Aradan geçen birkaç ayda hayat tamamen değişmiş gibiydi. 'Aşk' duygusunun en büyük düşmanının oğlu olsa bile Jaehyun zincirlerini kırmayı seçip aşık bir şekilde yaşamaya başlamıştı. Ama Jaehyun annesine hak veriyordu. Aşk öyle bir duyguydu ki onu kendi benliğinden kopartmış ve tamamen başka birisi haline getirmişti, genç oğlanın minik sadık köpeği haline. Öyle ki soylular tarlaların olduğu yollardan geçmiyorken Jaehyun gizlice Jaemin'e ve diğer köylülere yardım ediyordu. Tarlada çalışmak onu yormuyordu bile, yüzündeki gülümsemesi ancak Jaemin yorulup eve gitme vakti geldiğinde kayboluyordu.
O gün gelene kadar her şey gayet normaldi. Jaehyun başındaki şapkayla yüzünü olabildiğince kapatmış ve bir elma ağacının altında Jaemin'le şakalaşarak elma topluyorlardı. Jaehyun tamamen hayallere dalmış ve kendilerine doğru ilerleyen sinirli kalabalığı görememiş olsa da Jaemin bunu fark etmiş ve panikle hareket bile edememişti.
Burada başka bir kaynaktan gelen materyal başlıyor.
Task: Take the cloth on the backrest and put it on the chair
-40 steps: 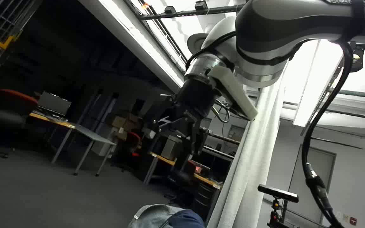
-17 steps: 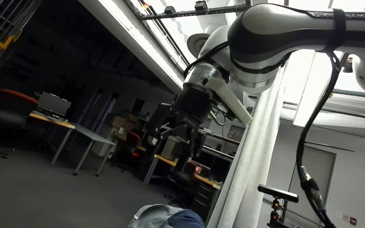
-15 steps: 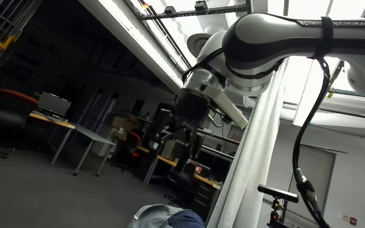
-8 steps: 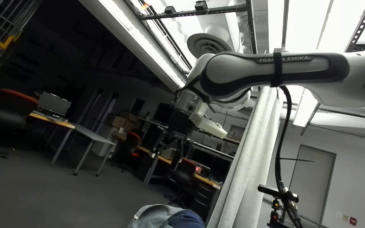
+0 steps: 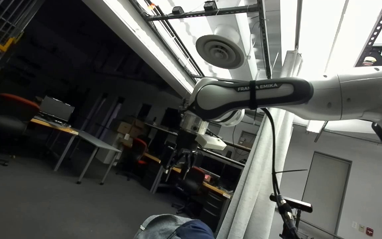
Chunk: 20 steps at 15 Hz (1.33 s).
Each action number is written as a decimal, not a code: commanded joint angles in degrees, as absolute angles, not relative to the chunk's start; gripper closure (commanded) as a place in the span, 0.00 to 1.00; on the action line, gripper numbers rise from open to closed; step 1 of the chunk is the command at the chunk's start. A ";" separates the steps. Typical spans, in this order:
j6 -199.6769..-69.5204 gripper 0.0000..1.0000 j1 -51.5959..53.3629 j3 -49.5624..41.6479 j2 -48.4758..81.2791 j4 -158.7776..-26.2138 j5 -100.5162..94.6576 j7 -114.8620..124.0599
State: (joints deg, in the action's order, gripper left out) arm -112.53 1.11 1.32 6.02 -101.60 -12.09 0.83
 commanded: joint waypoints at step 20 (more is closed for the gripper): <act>-102.74 0.00 -1.24 -0.96 15.85 -90.96 -16.51 -16.83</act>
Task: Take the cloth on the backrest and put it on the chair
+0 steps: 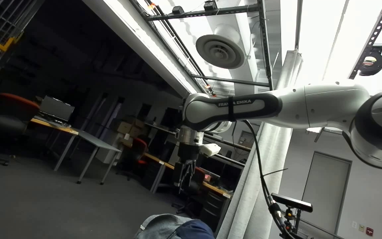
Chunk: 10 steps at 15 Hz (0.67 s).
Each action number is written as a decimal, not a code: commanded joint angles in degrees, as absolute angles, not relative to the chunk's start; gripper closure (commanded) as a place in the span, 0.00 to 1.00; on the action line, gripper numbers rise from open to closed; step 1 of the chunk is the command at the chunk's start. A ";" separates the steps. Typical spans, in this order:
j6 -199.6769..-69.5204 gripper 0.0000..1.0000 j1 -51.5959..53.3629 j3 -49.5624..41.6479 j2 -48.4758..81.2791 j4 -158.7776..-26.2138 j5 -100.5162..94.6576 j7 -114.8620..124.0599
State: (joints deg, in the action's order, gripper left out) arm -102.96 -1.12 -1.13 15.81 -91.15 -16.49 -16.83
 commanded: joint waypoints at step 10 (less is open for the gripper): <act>-102.71 0.00 -1.36 -0.93 18.11 -90.80 -17.13 -18.60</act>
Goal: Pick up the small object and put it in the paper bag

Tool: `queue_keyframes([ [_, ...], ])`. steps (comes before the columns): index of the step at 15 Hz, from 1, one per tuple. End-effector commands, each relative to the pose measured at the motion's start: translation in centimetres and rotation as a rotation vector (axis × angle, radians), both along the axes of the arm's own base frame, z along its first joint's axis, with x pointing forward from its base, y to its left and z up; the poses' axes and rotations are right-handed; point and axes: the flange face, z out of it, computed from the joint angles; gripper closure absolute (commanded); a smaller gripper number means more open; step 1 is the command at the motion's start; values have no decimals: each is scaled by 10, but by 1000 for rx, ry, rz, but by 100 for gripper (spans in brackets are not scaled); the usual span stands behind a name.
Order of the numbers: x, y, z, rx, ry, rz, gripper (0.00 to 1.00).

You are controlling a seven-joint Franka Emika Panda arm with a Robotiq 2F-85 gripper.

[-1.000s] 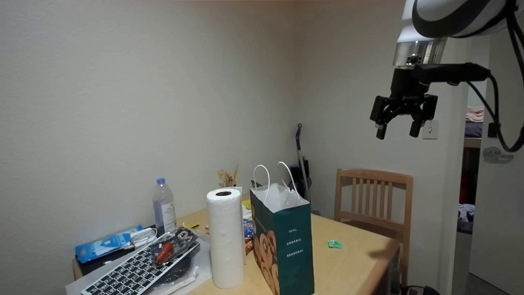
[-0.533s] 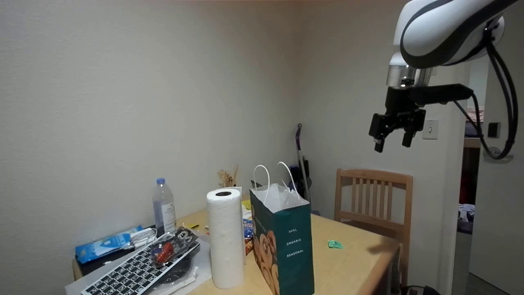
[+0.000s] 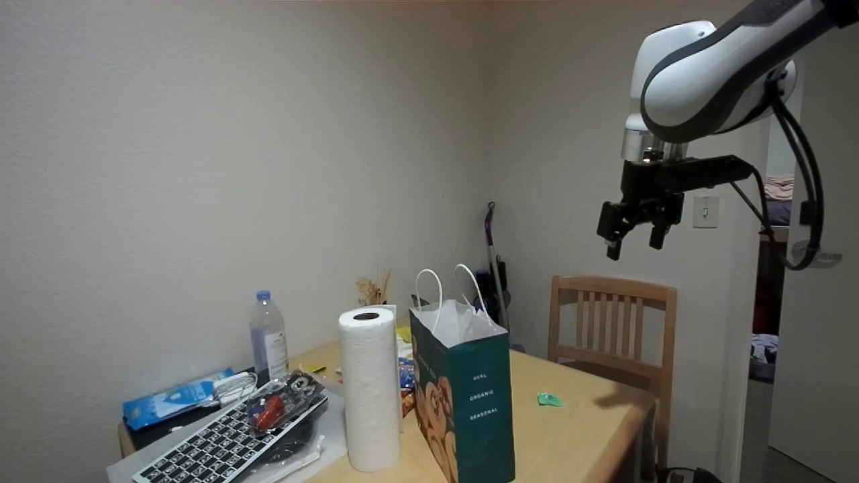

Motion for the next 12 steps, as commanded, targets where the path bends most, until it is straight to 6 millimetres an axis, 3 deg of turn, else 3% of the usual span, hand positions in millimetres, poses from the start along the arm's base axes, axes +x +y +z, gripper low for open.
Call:
queue_keyframes([
  [1, 5, -1, -9, -4, 22, 3, 0],
  [6, 32, -16, -87, 1, 174, 40, 0],
  [10, 32, -42, -155, -7, 363, 167, 0],
  [11, 33, -48, -164, -3, 399, 203, 0],
  [12, 25, -35, -150, 10, 345, 124, 0],
])
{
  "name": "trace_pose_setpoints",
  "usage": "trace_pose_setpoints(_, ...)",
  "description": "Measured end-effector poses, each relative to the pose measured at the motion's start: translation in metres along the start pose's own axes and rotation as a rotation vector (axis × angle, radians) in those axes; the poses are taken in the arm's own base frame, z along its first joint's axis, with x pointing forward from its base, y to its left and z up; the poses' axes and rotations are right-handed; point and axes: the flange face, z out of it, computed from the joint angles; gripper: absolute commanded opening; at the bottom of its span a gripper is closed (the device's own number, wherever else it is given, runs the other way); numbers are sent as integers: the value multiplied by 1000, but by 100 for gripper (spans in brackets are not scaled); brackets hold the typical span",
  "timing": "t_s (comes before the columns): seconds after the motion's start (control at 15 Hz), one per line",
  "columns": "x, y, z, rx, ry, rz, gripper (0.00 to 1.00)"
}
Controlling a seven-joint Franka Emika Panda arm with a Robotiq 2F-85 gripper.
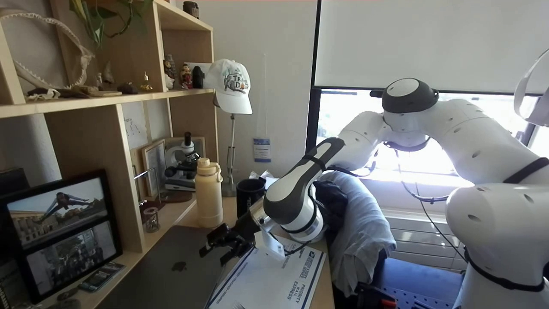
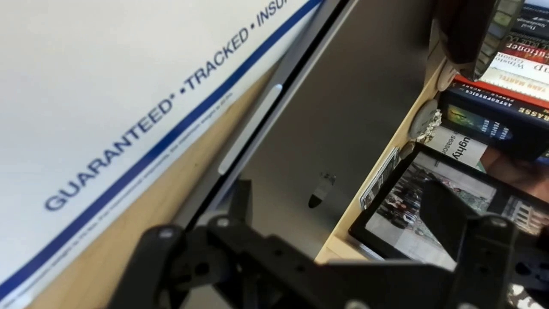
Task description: Lift up the laptop screen
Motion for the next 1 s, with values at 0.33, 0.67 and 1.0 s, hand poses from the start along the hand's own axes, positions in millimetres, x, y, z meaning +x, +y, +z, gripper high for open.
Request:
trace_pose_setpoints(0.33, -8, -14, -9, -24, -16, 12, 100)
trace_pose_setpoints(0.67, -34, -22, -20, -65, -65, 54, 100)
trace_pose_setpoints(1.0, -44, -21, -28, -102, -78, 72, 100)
Çalışma saatlerinin bitmesine 1 saat olmasına rağmen çok büyük bir gürültü vardı etrafta. Halk hiçbir koşulda böyle bir araya gelemezlerdi.
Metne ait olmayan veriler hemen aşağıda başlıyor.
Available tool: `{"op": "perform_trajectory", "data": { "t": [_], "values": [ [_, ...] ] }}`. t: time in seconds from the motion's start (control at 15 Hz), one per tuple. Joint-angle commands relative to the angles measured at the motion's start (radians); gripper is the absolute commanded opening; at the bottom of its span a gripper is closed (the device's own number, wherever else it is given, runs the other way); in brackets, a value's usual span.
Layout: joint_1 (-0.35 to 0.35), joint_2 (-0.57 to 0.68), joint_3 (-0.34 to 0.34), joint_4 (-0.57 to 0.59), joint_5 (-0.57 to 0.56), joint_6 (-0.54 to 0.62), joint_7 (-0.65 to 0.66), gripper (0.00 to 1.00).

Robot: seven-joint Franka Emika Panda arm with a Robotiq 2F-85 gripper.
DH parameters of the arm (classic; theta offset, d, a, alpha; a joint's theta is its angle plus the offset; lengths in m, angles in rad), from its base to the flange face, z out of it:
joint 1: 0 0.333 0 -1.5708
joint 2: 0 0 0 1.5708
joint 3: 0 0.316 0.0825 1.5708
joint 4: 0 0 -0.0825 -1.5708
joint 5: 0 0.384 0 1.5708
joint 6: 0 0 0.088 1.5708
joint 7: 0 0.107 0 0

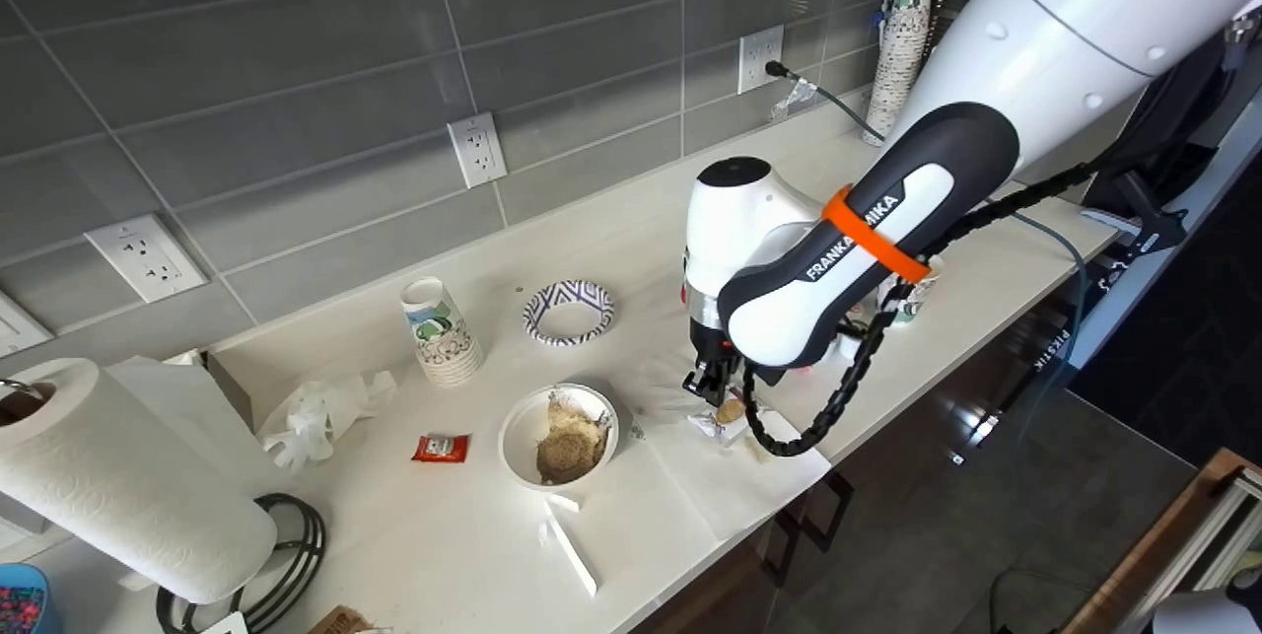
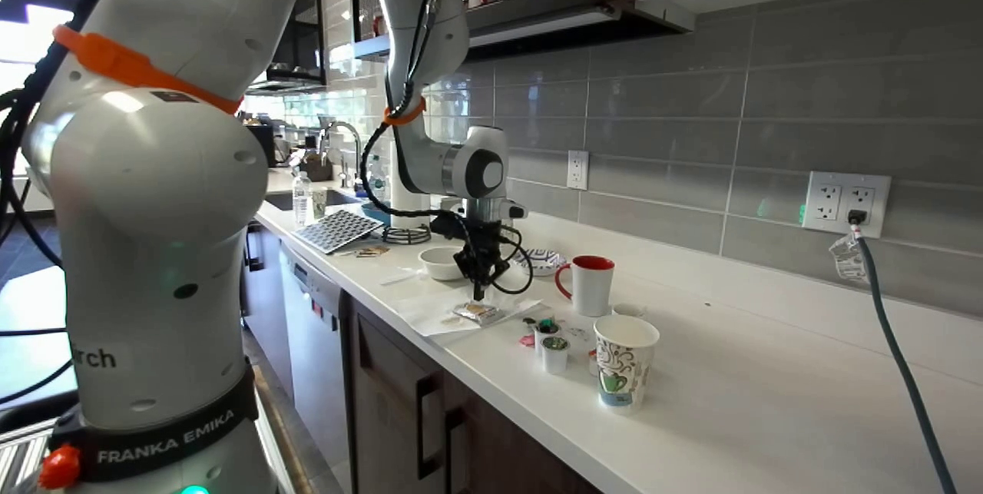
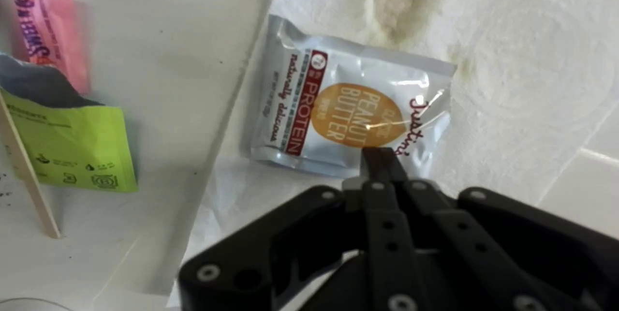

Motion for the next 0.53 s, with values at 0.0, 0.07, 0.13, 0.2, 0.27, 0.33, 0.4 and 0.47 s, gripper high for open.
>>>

Jaemin yakasından çekildiği anda Jaehyun sonunda gerçek dünyaya dönebilmiş ve merakla başını kaldırmıştı. Meleğine saldıran kadının öyle gözü dönmüştü ki yanlışlıkla ittiği kişinin bir aristokrat olduğunu bile fark etmemişti...
En uzakta, bir kenarda bu karmaşayı gülen bir yüzle izleyen tek bir kişi vardı. Tiffany'nin yüzündeki gülümsemeye rağmen Taeyeon oldukça endişeliydi. Tiffany'nin bu yüzünü çok uzun zamandır görmemişti. Jaehyun için gerçekten endişeliydi.
Tiffany evine dönmek için atını diğer tarafa çevirdiğinde Taeyeon'un endişeli yüzünü fark etmişti ama ciddiyetini bozmamıştı. Taeyeon'da en az Jaemin ve Yeeun kadar köylüydü ve şuan bir aristokrat yardımcısı olsa bile içindeki bu aşağılık işçi arı duygularından kurtulamıyordu.
"Öyle bakıp durma Taeyeon! Jaehyun kendi kuyusunu kendi kazdı! Ben hiçbir şey yapmadım."
Tiffany cevabı beklemeden arkasına dönüp saraya doğru yola koyulmuştu. Haklıydı. Tiffany, Baekhyun öldüğünden beri hiçbir şey yapmamıştı. Jaehyun, kendi sinirine yenik düşmüş ve kendi kuyusunu kazmıştı, Tiffany'se sadece onu itmişti.
~
2 hafta öncesi;
Jaehyun içindeki o büyük karmaşadan nasıl kaçabilmişti bilmiyordu ama ilk işi kendini en güvendiği kişinin yanına atmak olmuştu, Johnny'nin... Jaemin'in sözleri onu yiyip bitirmeye başlamıştı bile. Beyni kendisinden nefret ediyormuş gibi sürekli aynı şeyleri tekrarlıyor ve neredeyse Jaehyun'u içten içe zehirliyordu.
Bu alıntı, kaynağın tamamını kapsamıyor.